# Bragança the coldest city in portugal where usualy snows



## checco24 (Jul 31, 2004)

Bragança is a municipality in north-eastern Portugal and the capital of the district of Bragança.It lies on a branch of the Sabor River south of the Culebra Mountains, 255 km northeast of Porto, 515 km from Lisbon and 22 km. from the Spanish border. The city is at an elevation of 700m.

Originally Bragança was a Celtic city known as Brigantia, it later romanized it's actual name. Historically the city has been important as the seat of the House of Bragança, which provided the kings of Portugal from 1640 to 1910 and the emperors of Brazil from 1822 to 1889; their feudal castle (built 1187) still remains. Catherine of Bragança became the queen consort (1662) of Charles II of England. An episcopal see, Bragança was the capital of the historical Trás-os-Montes province

Fotos by Karsh


----------



## Tuscani01 (Nov 24, 2005)

Great pics. The city looks more 'new' than Lisbon.


----------



## cheesy bob (Jan 14, 2007)

not many people outside but it looks pretty good I guess I like the simple style square looking apartment buildings


----------



## checco24 (Jul 31, 2004)

Tuscani01 said:


> Great pics. The city looks more 'new' than Lisbon.


 yes they have built a lot of new buildings, because the population duplicate there, in many cities in portugal is the same but they have a old part, i have posted same photos showing the old part


----------



## checco24 (Jul 31, 2004)

cheesy bob said:


> not many people outside but it looks pretty good I guess I like the simple style square looking apartment buildings


it's because it was very cold, and i guess it was sunday


----------



## elliot (Dec 19, 2003)

Actually...... great thread. A 4 seasons post in Portugal of all places.

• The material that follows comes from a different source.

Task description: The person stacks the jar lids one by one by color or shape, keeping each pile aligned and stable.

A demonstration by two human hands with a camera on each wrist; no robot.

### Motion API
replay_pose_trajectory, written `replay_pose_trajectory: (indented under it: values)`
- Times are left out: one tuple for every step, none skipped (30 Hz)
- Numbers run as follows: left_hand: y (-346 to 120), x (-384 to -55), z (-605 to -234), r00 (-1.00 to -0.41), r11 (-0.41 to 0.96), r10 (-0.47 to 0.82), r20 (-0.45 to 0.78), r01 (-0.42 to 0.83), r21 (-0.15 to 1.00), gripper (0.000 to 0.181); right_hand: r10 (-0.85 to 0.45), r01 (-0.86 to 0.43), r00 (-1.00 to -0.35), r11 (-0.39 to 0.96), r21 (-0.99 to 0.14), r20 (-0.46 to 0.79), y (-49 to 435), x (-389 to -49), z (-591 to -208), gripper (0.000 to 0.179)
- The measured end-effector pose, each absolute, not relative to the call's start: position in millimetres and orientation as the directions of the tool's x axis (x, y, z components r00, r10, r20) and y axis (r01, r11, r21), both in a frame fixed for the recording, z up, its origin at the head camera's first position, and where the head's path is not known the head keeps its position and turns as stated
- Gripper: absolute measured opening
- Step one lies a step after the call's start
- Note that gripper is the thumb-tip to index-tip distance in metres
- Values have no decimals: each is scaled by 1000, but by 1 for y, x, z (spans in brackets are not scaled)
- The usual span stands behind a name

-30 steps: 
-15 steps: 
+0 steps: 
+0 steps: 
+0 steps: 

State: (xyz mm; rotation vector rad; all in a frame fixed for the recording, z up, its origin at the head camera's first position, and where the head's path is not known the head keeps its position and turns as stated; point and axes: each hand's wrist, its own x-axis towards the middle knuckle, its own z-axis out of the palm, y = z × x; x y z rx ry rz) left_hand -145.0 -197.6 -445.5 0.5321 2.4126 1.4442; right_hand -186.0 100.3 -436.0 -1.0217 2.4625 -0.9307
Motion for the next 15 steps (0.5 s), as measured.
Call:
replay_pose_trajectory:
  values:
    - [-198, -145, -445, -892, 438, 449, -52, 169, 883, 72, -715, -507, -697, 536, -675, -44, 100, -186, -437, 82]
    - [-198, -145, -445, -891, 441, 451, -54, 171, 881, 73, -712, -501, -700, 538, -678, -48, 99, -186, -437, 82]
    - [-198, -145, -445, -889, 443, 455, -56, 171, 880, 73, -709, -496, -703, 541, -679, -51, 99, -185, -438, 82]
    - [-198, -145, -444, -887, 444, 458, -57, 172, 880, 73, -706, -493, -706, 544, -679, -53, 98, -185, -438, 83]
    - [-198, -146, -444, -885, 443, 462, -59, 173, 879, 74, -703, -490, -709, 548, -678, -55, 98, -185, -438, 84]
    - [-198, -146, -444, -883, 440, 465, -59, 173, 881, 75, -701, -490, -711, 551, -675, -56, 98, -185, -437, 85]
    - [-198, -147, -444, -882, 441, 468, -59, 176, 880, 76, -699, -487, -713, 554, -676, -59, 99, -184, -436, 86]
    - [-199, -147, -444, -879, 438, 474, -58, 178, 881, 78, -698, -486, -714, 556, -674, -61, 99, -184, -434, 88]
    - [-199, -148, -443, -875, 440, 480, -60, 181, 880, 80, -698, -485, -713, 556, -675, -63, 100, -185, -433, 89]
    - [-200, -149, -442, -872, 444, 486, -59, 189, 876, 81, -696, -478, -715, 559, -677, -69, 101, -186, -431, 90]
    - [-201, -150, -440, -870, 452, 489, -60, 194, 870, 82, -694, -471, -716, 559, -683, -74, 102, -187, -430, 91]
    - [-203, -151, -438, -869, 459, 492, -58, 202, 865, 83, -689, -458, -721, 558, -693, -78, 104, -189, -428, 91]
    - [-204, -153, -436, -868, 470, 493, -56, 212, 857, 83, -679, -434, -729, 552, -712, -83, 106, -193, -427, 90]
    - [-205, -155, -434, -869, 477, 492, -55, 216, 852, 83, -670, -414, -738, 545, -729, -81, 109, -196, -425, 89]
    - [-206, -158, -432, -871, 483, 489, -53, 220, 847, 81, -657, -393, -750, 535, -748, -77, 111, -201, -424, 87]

I for one learned something. Thanks!!!


----------



## checco24 (Jul 31, 2004)

it's the most remote city in portugal , i'ts a cold city, sometimes in the winter the temp reachs -10 degree, and in the summer it's very hot usualy it's reach 40 degree, the city is in the mountains.


----------



## neorion (May 26, 2006)

Interesting place, very neat.

Thanks for the photo tour :cheers:


----------



## oliver999 (Aug 4, 2006)

looks very cold. i like the huge trees aside the road.


----------



## Mussoda (Mar 10, 2007)

wonderful..!!
it looks very clean and neat...

I see more green than white,,.. although it's in cold place.. 
it's plentiful scene...


----------



## MikeN (Jan 13, 2006)

Really nice town, looks very cleanly, I like it.


----------



## WinoSoul (Sep 14, 2005)

Awesome city!!


----------



## nastyathenian (Jun 17, 2006)

It’s hard to believe that this town is in the Iberian peninsula! The greenery, the commie blocks and the cute low-rises place it somewhere in Eastern Europe, probably in ex-Yugoslavia.


----------



## yerfdog (Dec 9, 2006)

beautiful pics

something about the town looks really clean and modern, even on the really old streets

looks like a nice place. thanks for posting.


----------



## checco24 (Jul 31, 2004)

yes, the northern portugal is very diferent from the southern portugal, like arquithecture, the weather, the way they speak even the people are diferent


----------



## checco24 (Jul 31, 2004)

yes, the northern portugal is very diferent from the southern portugal, like arquithecture, the weather, the way they speak even the people are diferent


----------



## checco24 (Jul 31, 2004)

the landscape around bragança
































new buldings


----------



## SkyLerm (Nov 26, 2005)

It has charming


----------



## Paulo2004 (Oct 13, 2004)

Very beautiful city. A true portuguese gem!


----------



## otro (May 27, 2007)

very impressive. Portugal is so clean, no dirt on the roads and all the lines meet very nicely. There must be either a social concisousness regarding littering, or a massive public works department.


----------